Beyond publications, thought leadership, and changing conversations, PSFF also set out to conduct “multi institutional demonstration projects” that would build the evidence base for this new paradigm of care, intervention, prevention and cost avoidance. This included case studies on using laboratory data to help predict sepsis, develop early interventions for sepsis prevention, help manage the American opioid epidemic and improve prenatal care. These case studies and several others were presented at PSFF’s annual Clinical Lab 2.0 workshop in 2018. The next workshop will be held in Chicago, IL on 3-5 November 2019 (registration is available at this link).  

Bringing Lab 2.0 to Asia

After building significant traction in the United States, Shotorbani increasingly has his sights set on other regions, believing lab 2.0 has no borders. He is particularly excited about the opportunities for labs in Asia. 

“I’ve shared the Clinical Lab 2.0 vision with its unique value proposition and business model around the world, including four presentations in South Asia in the last 18 months, and I can say that traction in the Clinical Lab 2.0 conversation is moving faster in Asia than in the United States,” notes Shotorbani. “This is in part because many Asian countries already have single-payer systems with a high interest in managing costs and outcomes.”

To help spread the message, Shotorbani plans to present at various events later this year. These lectures will provide the broad vision of the Clinical Lab 2.0 movement and activities of PSFF, as well as plans to deliver an in-depth case study that provides an actionable roadmap for how to implement a Clinical Lab 2.0 business model and strategic plan.

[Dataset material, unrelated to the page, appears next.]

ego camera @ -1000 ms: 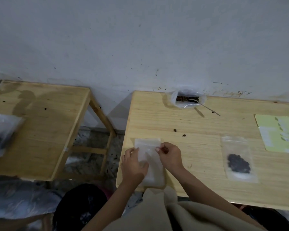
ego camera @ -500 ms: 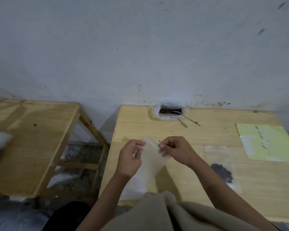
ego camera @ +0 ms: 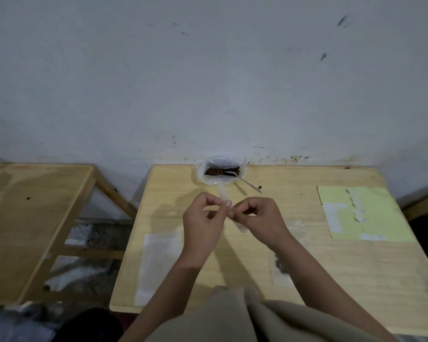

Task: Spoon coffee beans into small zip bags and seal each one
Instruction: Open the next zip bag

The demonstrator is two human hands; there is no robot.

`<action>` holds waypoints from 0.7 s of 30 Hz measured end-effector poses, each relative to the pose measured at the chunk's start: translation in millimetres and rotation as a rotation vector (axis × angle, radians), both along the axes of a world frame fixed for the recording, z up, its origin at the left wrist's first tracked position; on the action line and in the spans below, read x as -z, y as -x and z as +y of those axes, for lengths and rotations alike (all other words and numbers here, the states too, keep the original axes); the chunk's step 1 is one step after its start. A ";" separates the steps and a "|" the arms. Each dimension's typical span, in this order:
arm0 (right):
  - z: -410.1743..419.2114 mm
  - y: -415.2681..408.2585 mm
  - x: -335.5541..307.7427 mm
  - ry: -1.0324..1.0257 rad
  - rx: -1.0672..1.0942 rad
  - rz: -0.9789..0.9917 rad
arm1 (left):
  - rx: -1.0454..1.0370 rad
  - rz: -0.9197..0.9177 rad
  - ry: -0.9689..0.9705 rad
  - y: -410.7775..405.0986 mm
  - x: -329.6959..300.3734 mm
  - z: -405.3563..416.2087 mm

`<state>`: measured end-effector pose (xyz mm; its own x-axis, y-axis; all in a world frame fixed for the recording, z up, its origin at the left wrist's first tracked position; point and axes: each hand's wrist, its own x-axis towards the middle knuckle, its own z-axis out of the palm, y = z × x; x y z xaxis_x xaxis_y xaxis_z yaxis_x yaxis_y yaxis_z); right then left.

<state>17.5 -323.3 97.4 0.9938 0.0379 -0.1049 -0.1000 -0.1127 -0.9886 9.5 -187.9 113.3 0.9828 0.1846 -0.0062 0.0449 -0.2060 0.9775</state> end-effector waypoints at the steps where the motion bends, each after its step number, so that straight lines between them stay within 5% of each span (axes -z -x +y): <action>1: -4.1 1.4 -2.1 -0.017 -0.005 0.009 | -0.008 0.004 0.004 -0.3 -1.0 -3.0; 6: -19.9 8.3 -4.9 -0.075 0.021 0.083 | -0.014 0.040 0.026 1.4 -1.0 -10.6; 14: -17.2 17.8 -13.3 0.142 0.037 0.015 | -0.128 0.160 0.064 10.3 -6.7 -16.9; 21: -9.6 18.8 -7.6 0.228 0.152 -0.017 | -0.086 0.155 -0.122 14.4 -12.1 -14.8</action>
<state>-1.4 -332.9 105.0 0.9879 -0.1348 -0.0772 -0.1169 -0.3176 -0.9410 -5.0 -202.7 125.4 0.9524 0.2765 -0.1287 0.2154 -0.3112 0.9256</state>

“We laboratorians get very focused on standard operating procedures at the operational level for very critical reasons to assure accuracy of results, but we don’t yet have a well-established playbook for determining our value and impact at the institution and healthcare systems level,” says Shotorbani. “This is not just in the US—we must get out of the health system’s basement and share our measurable value aligned with drivers at the enterprise organisation, globally.” 

The three key pillars of the Clinical Lab 2.0 initiative provide a foundation for that recipe and include:

  • CL2.0 Leadership: defining leadership skills and the knowledgebase needed to meet Clinical Lab 2.0 objectives
  • CL2.0 Standards: measuring what matters in a Clinical Lab 2.0 operation and developing a new set of KPIs that are meaningful outside of the lab
  • CL2.0 Evidence: demonstrating both the economic and clinical value of Clinical Lab 2.0 in multi-institution, collaborative projects

“Our work at PSFF is to develop a playbook and KPIs that help us to plan our future as an industry and track our progress in getting there with the result of improving population health, reducing the cost of healthcare and establishing the valuation of clinical laboratory services in the next era of global healthcare.”


*Members of the PSFF board include Geisinger Health System, Henry Ford Health System, Intermountain Healthcare Central Laboratory, The Mayo Clinic, NorthShore University HealthSystem, Northwell Health System, Seattle Children’s Hospital, TriCore Reference Laboratories, University of Vermont Medical Center and Lab 2.0 Strategic Services, LLC.

 

[1] Clinical Lab 2.0, A Project Santa Fe Foundation Initiative

[2] Crawford. M.J., et al. 2017. Improving American Healthcare Through “Clinical Lab 2.0”: A Project Santa Fe Report. Academic Pathology. 4, pp.1-8.